Il Niger vuole costruire due reattori nucleari da 2.000 megawatt in collaborazione con la società nucleare statale russa Rosatom, ha dichiarato giovedì il ministro delle miniere Ousmane Abarchi.
Abarchi ha affermato che il Niger sta anche proponendo di collaborare con la Russia nello sviluppo delle riserve di uranio nel paese dell’Africa occidentale.
“Per favore, sviluppiamo insieme i nostri giacimenti di uranio”, ha detto durante un forum sul nucleare a Mosca, parlando tramite un traduttore.
Il direttore generale della Rosatom, Alexei Likhachev, ha definito le proposte “estremamente interessanti”.
Il Niger fa parte di un gruppo di paesi africani con cui la Russia sta coltivando stretti legami, anche nel campo della sicurezza.
Secondo la World Nuclear Association, nel 2024 il Niger era l’ottavo produttore di uranio estratto.
Abarchi ha affermato che gli impianti nucleari proposti saranno sviluppati sotto la supervisione dell’organismo di controllo nucleare delle Nazioni Unite, l’Agenzia internazionale per l’energia atomica.
“Sì, abbiamo grandi ambizioni, ma questo è molto importante per noi.
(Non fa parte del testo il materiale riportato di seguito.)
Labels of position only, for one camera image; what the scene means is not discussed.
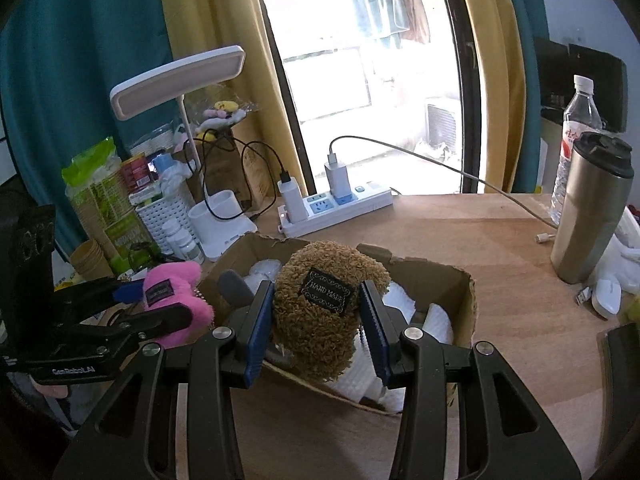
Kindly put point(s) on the teal curtain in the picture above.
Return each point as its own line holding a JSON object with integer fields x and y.
{"x": 75, "y": 60}
{"x": 525, "y": 35}

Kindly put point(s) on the grey dotted sock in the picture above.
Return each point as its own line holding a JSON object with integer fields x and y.
{"x": 235, "y": 285}

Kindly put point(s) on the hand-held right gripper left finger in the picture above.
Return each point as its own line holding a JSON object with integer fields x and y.
{"x": 257, "y": 340}

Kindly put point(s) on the white waffle cloth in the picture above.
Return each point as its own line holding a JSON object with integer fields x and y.
{"x": 365, "y": 375}

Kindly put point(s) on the green paper box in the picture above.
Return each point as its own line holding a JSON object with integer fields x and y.
{"x": 127, "y": 245}

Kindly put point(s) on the pink plush toy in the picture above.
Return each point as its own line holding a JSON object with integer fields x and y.
{"x": 187, "y": 280}

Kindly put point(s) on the hanging brown garment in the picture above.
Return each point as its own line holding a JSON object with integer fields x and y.
{"x": 417, "y": 0}

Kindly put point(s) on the white charger black plug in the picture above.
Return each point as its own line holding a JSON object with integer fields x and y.
{"x": 292, "y": 200}

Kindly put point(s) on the white plastic basket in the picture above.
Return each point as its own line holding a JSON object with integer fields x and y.
{"x": 167, "y": 215}

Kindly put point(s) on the green snack bag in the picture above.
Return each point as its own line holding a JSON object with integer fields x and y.
{"x": 95, "y": 185}

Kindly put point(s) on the white power strip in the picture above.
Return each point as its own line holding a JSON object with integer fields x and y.
{"x": 360, "y": 200}

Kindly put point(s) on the black appliance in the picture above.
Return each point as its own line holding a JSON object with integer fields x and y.
{"x": 580, "y": 75}

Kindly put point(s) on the white computer mouse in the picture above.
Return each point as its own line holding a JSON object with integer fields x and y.
{"x": 607, "y": 297}

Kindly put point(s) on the cardboard box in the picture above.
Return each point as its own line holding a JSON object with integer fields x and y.
{"x": 450, "y": 280}

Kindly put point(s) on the white desk lamp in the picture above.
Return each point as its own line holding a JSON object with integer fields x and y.
{"x": 175, "y": 77}

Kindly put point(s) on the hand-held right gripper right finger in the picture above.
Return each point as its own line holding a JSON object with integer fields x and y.
{"x": 375, "y": 332}

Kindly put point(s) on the black window frame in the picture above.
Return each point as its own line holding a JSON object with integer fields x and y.
{"x": 285, "y": 95}
{"x": 460, "y": 60}

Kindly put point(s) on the yellow curtain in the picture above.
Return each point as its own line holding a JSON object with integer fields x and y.
{"x": 492, "y": 60}
{"x": 220, "y": 10}

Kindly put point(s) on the clear water bottle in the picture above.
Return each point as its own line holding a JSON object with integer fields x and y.
{"x": 580, "y": 120}

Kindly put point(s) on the white pill bottle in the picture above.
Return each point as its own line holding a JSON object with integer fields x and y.
{"x": 191, "y": 250}
{"x": 170, "y": 235}

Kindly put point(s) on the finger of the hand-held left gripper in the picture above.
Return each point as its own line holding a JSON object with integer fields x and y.
{"x": 160, "y": 322}
{"x": 127, "y": 292}

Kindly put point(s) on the dark grey box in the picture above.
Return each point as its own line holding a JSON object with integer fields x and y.
{"x": 622, "y": 390}

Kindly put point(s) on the steel travel tumbler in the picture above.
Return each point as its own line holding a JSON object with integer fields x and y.
{"x": 590, "y": 220}

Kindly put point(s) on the bagged yellow plush toy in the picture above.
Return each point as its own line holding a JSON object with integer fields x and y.
{"x": 220, "y": 112}

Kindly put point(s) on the beige cabinet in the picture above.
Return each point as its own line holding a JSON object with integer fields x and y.
{"x": 550, "y": 150}

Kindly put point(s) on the red can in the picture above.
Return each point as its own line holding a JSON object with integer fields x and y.
{"x": 137, "y": 172}

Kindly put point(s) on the brown plush toy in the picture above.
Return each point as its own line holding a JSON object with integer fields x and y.
{"x": 320, "y": 345}

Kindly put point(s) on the white plastic bag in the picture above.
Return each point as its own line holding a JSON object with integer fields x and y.
{"x": 625, "y": 255}

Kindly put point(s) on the outdoor air conditioner unit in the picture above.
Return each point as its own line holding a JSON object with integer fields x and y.
{"x": 442, "y": 125}

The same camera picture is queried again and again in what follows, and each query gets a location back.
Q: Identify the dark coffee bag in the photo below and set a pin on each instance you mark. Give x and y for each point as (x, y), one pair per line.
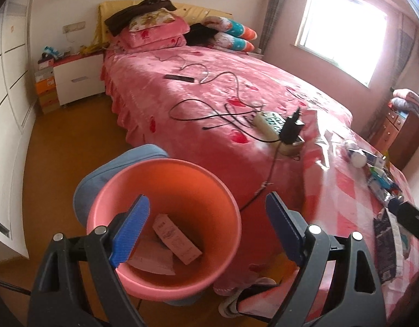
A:
(386, 248)

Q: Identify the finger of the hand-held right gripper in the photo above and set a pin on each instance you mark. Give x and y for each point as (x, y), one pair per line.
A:
(412, 219)

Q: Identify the bed with pink bedspread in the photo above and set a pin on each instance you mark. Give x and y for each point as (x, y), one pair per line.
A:
(196, 109)

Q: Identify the white plastic bottle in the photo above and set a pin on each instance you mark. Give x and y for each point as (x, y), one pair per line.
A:
(356, 156)

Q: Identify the pink plastic bucket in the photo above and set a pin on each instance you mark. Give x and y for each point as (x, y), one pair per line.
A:
(196, 190)

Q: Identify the grey checked curtain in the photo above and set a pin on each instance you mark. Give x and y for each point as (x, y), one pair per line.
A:
(274, 10)
(403, 51)

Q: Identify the stack of shoe boxes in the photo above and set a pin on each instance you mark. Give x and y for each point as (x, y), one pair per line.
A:
(46, 88)

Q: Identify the black remote control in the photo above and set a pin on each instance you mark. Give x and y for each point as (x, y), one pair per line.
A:
(179, 78)

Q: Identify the bedside wall socket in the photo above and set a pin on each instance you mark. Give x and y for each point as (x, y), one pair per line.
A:
(74, 27)

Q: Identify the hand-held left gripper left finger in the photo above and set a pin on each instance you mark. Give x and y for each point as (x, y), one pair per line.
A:
(133, 226)

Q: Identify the floral pillow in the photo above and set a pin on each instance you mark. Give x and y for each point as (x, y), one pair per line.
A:
(151, 18)

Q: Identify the pink slipper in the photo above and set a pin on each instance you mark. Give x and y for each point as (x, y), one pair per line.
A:
(240, 299)

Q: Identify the small wooden box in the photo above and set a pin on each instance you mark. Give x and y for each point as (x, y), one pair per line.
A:
(291, 148)

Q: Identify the blue and white box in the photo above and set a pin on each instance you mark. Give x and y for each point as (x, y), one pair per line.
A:
(375, 158)

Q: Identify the window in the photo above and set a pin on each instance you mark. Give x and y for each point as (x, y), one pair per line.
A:
(342, 30)

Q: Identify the white nightstand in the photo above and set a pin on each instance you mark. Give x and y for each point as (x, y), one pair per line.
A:
(78, 78)

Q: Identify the yellow headboard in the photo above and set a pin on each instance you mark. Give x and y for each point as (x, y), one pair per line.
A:
(192, 11)

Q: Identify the white wardrobe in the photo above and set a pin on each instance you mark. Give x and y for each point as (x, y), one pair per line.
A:
(8, 109)

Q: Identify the black power adapter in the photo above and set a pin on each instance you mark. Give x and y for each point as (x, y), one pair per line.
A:
(291, 127)

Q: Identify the colourful bolster pillow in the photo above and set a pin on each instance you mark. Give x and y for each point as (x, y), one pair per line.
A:
(233, 27)
(235, 42)

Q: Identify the folded blankets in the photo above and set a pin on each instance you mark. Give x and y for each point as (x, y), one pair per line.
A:
(408, 102)

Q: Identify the black cloth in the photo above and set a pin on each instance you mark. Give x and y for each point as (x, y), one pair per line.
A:
(201, 34)

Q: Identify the pink checked tablecloth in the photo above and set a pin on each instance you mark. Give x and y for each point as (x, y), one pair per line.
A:
(345, 204)

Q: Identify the pink paper packet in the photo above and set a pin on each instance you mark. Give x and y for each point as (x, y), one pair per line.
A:
(151, 259)

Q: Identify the dark brown garment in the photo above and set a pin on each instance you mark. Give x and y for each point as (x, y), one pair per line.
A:
(121, 18)

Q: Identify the wooden dresser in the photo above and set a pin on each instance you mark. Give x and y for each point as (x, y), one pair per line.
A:
(400, 136)

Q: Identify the white power strip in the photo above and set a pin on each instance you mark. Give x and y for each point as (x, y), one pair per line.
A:
(265, 124)

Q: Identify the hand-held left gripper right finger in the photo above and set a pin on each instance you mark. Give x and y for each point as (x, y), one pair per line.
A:
(284, 230)

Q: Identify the blue plastic stool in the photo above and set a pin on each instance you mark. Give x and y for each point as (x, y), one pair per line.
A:
(93, 184)

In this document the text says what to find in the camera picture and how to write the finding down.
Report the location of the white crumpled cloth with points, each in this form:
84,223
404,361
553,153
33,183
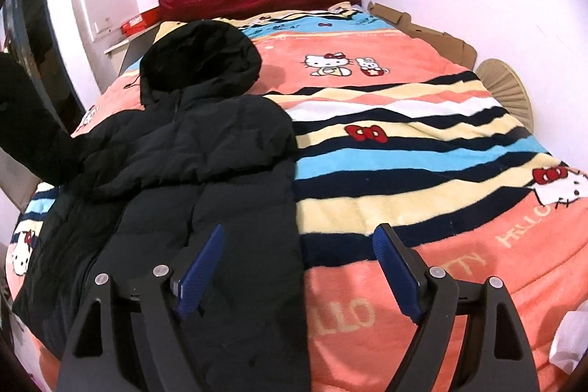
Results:
569,341

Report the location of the striped cartoon printed blanket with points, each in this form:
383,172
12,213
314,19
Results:
413,190

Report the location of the grey bedside cabinet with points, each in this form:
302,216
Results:
128,54

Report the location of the black hooded puffer jacket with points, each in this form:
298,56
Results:
206,153

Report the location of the red box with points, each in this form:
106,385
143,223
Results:
138,22

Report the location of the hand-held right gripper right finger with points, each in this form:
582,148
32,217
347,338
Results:
394,270

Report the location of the beige woven hand fan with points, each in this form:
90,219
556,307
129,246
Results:
505,84

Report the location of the dark door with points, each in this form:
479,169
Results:
41,38

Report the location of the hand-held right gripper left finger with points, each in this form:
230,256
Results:
202,270

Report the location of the flattened brown cardboard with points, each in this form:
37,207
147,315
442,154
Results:
441,40

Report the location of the white wall switch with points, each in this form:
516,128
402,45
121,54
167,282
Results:
102,28

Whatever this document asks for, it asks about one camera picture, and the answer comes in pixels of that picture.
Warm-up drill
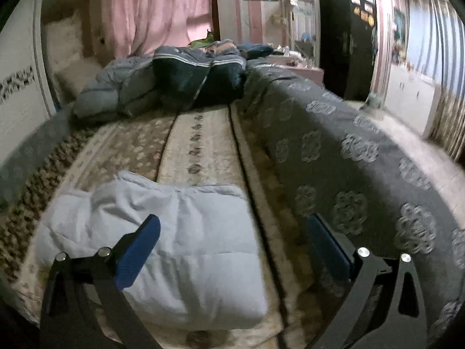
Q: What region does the white low cabinet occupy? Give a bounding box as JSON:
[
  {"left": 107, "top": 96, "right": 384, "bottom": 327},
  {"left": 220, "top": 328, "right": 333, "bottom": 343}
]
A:
[{"left": 383, "top": 63, "right": 442, "bottom": 136}]

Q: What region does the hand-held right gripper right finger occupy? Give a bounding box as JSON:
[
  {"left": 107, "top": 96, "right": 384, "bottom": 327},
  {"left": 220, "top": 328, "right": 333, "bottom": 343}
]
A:
[{"left": 307, "top": 213, "right": 428, "bottom": 349}]

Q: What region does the striped curtain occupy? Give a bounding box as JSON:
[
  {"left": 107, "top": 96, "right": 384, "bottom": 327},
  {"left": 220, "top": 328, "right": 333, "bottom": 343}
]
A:
[{"left": 406, "top": 0, "right": 465, "bottom": 162}]

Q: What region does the pink bedside table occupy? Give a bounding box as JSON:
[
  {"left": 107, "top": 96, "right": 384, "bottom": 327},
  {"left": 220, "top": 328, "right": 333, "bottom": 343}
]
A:
[{"left": 268, "top": 54, "right": 325, "bottom": 87}]

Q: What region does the dark teal quilt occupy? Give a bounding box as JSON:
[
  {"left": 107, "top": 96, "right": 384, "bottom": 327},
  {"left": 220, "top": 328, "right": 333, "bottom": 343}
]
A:
[{"left": 153, "top": 45, "right": 248, "bottom": 110}]

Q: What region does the white framed mirror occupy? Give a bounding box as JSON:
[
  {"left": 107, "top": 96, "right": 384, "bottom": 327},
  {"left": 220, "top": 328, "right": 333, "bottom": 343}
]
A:
[{"left": 284, "top": 0, "right": 321, "bottom": 68}]

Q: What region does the grey patterned bedspread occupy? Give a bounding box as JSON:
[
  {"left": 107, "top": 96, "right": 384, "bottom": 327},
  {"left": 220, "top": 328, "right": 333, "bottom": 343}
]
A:
[{"left": 0, "top": 62, "right": 465, "bottom": 349}]

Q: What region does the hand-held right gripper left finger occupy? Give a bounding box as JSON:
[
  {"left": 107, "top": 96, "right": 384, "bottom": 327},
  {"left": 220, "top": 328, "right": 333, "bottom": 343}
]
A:
[{"left": 39, "top": 214, "right": 165, "bottom": 349}]

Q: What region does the pink curtain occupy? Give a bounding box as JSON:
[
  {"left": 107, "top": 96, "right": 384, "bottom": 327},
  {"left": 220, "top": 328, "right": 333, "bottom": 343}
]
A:
[{"left": 108, "top": 0, "right": 216, "bottom": 59}]

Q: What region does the small wall picture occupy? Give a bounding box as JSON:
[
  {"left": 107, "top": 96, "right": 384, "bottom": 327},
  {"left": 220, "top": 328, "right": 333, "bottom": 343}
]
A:
[{"left": 394, "top": 9, "right": 406, "bottom": 41}]

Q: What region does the brown beige floral blanket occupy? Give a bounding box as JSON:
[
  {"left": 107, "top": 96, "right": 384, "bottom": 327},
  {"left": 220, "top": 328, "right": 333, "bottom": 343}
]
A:
[{"left": 0, "top": 104, "right": 328, "bottom": 349}]

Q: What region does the black wardrobe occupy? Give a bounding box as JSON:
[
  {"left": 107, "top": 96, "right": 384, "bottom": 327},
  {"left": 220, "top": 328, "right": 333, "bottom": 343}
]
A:
[{"left": 318, "top": 0, "right": 379, "bottom": 103}]

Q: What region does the multicoloured bedding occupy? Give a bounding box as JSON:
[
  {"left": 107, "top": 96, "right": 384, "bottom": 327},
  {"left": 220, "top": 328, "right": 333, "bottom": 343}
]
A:
[{"left": 189, "top": 38, "right": 275, "bottom": 61}]

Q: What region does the cream pillow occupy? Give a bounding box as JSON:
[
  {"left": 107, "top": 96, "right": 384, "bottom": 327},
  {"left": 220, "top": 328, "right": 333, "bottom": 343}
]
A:
[{"left": 44, "top": 16, "right": 103, "bottom": 96}]

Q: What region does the pale blue padded garment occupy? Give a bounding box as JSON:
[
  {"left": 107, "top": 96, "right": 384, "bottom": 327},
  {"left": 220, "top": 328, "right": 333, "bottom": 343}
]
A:
[{"left": 34, "top": 170, "right": 269, "bottom": 331}]

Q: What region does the blue grey quilt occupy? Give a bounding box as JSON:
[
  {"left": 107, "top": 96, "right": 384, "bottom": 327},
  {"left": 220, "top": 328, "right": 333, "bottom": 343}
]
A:
[{"left": 73, "top": 56, "right": 165, "bottom": 119}]

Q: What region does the white ribbed headboard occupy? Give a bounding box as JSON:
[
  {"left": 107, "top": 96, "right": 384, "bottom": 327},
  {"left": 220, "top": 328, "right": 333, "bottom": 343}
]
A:
[{"left": 0, "top": 0, "right": 60, "bottom": 170}]

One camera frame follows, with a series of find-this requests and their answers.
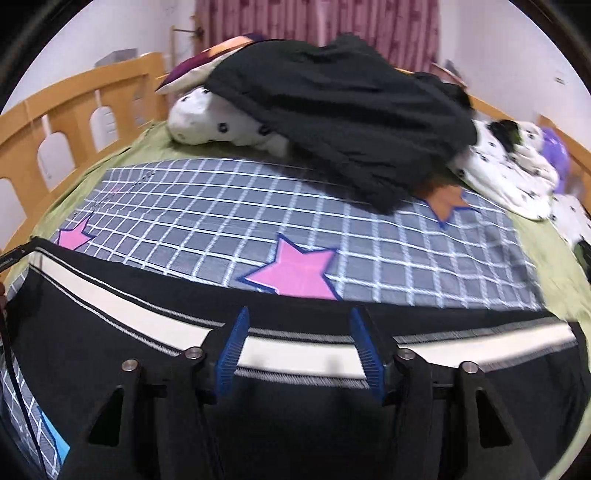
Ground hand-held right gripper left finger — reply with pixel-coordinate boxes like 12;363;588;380
60;307;252;480

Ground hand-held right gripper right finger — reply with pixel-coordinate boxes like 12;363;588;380
348;307;541;480

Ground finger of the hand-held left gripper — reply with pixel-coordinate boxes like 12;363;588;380
0;242;42;273

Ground black pants with white stripe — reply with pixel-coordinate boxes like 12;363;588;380
4;237;591;480

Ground grey grid blanket with stars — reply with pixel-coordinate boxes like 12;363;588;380
0;157;555;480

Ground purple white soft toy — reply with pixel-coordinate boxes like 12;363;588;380
448;117;591;250

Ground white floral pillow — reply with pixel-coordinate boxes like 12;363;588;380
167;85;296;158

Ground purple and orange pillow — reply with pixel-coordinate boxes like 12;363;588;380
154;32;259;95

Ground black garment pile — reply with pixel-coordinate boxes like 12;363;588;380
203;33;478;215

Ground wooden rack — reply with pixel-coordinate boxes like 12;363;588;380
171;25;206;75

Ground purple cloth item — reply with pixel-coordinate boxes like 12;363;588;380
540;127;573;195

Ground pink striped curtain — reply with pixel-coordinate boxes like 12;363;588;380
194;0;441;70

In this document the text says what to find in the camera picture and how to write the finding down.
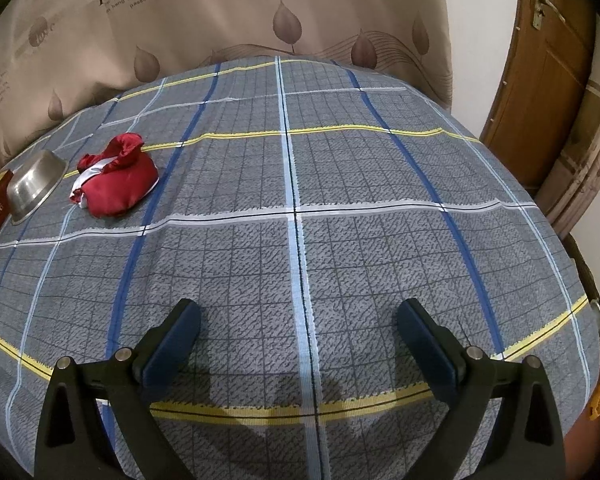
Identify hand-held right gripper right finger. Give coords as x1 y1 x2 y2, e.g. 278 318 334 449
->
397 298 566 480

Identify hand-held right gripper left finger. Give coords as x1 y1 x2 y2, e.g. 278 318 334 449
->
35 298 202 480

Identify red satin pouch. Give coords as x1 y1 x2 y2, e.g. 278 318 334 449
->
69 132 160 219

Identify steel bowl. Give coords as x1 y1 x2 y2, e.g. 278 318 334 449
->
6 149 69 225

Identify grey plaid bedsheet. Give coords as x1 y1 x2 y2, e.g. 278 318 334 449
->
0 55 600 480

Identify brown wooden door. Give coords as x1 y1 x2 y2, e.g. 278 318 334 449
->
480 0 599 192

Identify beige leaf printed curtain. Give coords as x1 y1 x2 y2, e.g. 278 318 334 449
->
0 0 454 173

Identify brass door handle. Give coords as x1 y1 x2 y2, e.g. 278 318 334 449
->
531 0 569 29

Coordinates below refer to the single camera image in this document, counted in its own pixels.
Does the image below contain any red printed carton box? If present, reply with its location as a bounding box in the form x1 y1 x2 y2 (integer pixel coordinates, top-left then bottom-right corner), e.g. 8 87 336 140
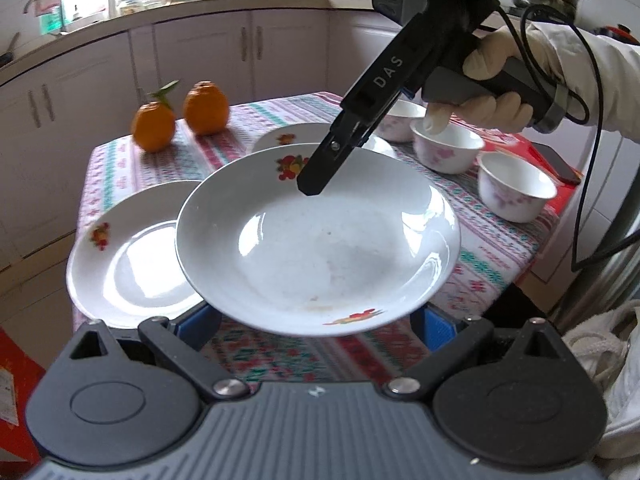
470 127 586 228

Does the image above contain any white bowl with pink flowers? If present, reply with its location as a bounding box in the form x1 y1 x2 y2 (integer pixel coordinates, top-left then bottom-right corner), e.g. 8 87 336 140
476 151 559 224
410 119 485 175
372 100 429 144

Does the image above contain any white cabinet door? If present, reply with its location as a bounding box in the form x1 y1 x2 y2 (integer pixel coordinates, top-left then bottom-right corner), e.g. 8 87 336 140
45 55 133 241
251 10 330 107
0 67 47 263
349 10 403 98
154 12 252 111

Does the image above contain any green and pink package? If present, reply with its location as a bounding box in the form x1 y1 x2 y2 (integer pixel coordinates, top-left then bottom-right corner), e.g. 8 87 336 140
35 0 67 37

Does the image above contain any patterned red green tablecloth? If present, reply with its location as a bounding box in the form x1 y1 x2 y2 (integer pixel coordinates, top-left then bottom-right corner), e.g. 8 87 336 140
72 91 562 386

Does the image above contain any red lidded pot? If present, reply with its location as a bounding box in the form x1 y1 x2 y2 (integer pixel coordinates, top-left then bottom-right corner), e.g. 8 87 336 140
594 23 640 45

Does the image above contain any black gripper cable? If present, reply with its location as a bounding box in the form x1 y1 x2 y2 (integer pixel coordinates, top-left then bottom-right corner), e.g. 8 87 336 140
477 4 640 273

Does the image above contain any person's right hand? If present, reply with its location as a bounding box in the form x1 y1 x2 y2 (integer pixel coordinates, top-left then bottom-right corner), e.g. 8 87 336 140
424 25 535 136

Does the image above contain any person's right forearm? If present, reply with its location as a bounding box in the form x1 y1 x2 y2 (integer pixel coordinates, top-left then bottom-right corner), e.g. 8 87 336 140
522 21 640 142

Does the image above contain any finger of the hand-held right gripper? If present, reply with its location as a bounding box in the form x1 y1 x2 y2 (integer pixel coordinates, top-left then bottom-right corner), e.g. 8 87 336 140
350 109 390 155
297 125 357 197

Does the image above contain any large orange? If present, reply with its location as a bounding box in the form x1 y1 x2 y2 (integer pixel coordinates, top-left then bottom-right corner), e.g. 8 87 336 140
182 81 231 136

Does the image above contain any stainless steel appliance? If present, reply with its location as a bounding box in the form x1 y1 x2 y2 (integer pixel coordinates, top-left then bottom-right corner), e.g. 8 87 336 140
554 220 640 333

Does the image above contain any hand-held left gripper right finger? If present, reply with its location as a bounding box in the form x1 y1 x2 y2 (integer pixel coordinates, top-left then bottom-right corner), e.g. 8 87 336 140
384 304 567 403

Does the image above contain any small orange with leaf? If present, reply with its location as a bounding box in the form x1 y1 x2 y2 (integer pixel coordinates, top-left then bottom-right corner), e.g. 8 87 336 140
131 79 182 154

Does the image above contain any black smartphone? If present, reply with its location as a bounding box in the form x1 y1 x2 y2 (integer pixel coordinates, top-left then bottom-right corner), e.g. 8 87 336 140
530 142 584 186

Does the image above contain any white fleece clothing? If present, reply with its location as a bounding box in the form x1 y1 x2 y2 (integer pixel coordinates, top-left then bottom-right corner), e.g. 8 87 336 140
564 299 640 461

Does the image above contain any red cardboard carton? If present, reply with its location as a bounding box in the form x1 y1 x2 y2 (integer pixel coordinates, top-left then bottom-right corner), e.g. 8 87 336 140
0 326 47 467

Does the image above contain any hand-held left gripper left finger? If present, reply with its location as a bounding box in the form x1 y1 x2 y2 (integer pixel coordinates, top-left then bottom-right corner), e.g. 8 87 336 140
69 302 251 403

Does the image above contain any white plate with fruit print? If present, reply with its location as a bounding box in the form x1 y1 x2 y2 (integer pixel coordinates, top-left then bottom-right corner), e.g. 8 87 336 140
175 143 462 339
66 180 207 330
251 122 399 162
È molto importante per l’intero continente africano”, ha affermato.
Il Sudafrica è l’unico paese africano ad avere una centrale nucleare operativa, ma in Egitto sono in costruzione dei reattori.
Diversi altri paesi hanno avanzato proposte per costruire centrali nucleari, tra cui Ghana, Algeria, Etiopia, Kenya, Marocco, Nigeria, Ruanda e Sudan.